Quick Start
This part introduces the main features of Scorecard-Bundle, including feature discretization, WOE encoding, discretization adjustment, feature selection, scorecard training/adjustment, and model interpretation. Users can quickly develop their first scorecard model following the instructions in Quick Start, but in practice some tricks is often needed to deal with various challenges (e.g. performing ChiMerge discretization to all features requires high computation cost, and adjusting discretization is very time-consuming and labor-intensive without automation tools). Please refer to the complete code examples for the best practice to building scorecard models.

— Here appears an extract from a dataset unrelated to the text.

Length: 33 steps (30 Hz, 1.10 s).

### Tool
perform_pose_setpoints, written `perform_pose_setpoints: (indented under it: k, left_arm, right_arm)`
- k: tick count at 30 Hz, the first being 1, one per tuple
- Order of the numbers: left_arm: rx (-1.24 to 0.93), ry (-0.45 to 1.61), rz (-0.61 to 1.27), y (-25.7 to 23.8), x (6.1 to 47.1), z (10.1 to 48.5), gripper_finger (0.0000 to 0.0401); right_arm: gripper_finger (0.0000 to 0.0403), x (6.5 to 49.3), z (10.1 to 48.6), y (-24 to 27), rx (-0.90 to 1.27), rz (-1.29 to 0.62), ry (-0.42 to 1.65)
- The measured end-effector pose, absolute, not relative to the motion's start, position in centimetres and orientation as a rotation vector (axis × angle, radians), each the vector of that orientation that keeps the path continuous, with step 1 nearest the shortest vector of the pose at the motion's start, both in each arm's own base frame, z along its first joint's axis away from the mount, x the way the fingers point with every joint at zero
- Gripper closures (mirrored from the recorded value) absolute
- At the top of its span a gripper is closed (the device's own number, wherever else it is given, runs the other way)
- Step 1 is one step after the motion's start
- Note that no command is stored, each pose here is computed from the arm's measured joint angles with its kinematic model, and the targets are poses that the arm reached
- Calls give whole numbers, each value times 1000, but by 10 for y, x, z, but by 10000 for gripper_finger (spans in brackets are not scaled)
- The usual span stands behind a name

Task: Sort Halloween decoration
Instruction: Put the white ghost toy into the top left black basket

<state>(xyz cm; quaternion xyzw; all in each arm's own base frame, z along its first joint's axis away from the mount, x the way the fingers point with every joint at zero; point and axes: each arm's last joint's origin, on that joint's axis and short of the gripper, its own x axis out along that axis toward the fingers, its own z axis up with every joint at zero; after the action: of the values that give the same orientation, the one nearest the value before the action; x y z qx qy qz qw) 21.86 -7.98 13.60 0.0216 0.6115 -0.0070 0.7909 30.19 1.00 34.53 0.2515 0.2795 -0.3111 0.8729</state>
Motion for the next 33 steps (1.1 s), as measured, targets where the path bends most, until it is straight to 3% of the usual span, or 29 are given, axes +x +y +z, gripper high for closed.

- Like Scikit-Learn, Scorecard-Bundle basically have two types of objects, transformers and predictors, which comply with the fit-transform and fit-predict convention;
- Complete code examples showing how to build a scorecard with Scorecard-Bundle can be found in Example Notebooks;
- See more details in API Reference;
- Note that the feature intervals in Scorecard-Bundle are open to the left and close to the right.
Load Scorecard-Bundle
from scorecardbundle.feature_discretization import ChiMerge as cm
from scorecardbundle.feature_discretization import FeatureIntervalAdjustment as fia
from scorecardbundle.feature_encoding import WOE as woe
from scorecardbundle.feature_selection import FeatureSelection as fs
from scorecardbundle.model_training import LogisticRegressionScoreCard as lrsc
from scorecardbundle.model_evaluation import ModelEvaluation as me
from scorecardbundle.model_interpretation import ScorecardExplainer as mise
Feature Discretization (ChiMerge)
Scorecard-Bundle applies ChiMerge algorithm (introduced by Randy Kerber in "ChiMerge: Discretization of Numeric Attributes") for feature discretization. ChiMerge is a bottom-up discretization algorithm based on the feature's distribution and the target classes' relative frequencies in each feature value. As a result, it keep statistically significantly different intervals and merge similar ones. The discretization step turns numerical features into intervals or merge similar values of ordinal features. Categorical features should be encoded into ordinal features before this step(e.g. encodings with event rate rankings).
By default, equal-frequency binning is used as a pre-step to ChiMerge
since using ChiMerge
directly tends to output highly-imbalanced feature values (some values of the feature have few samples)
As shown below, we can initialize a ChiMerge
instance and fit it to data. max_intervals
and min_intervals
control the number of unique output intervals for each feature. decimal
controls the number of decimals of boundaries. Check the API Reference for rest of parameters of ChiMerge
.
trans_cm = cm.ChiMerge(max_intervals=10, min_intervals=2, decimal=3, output_dataframe=True)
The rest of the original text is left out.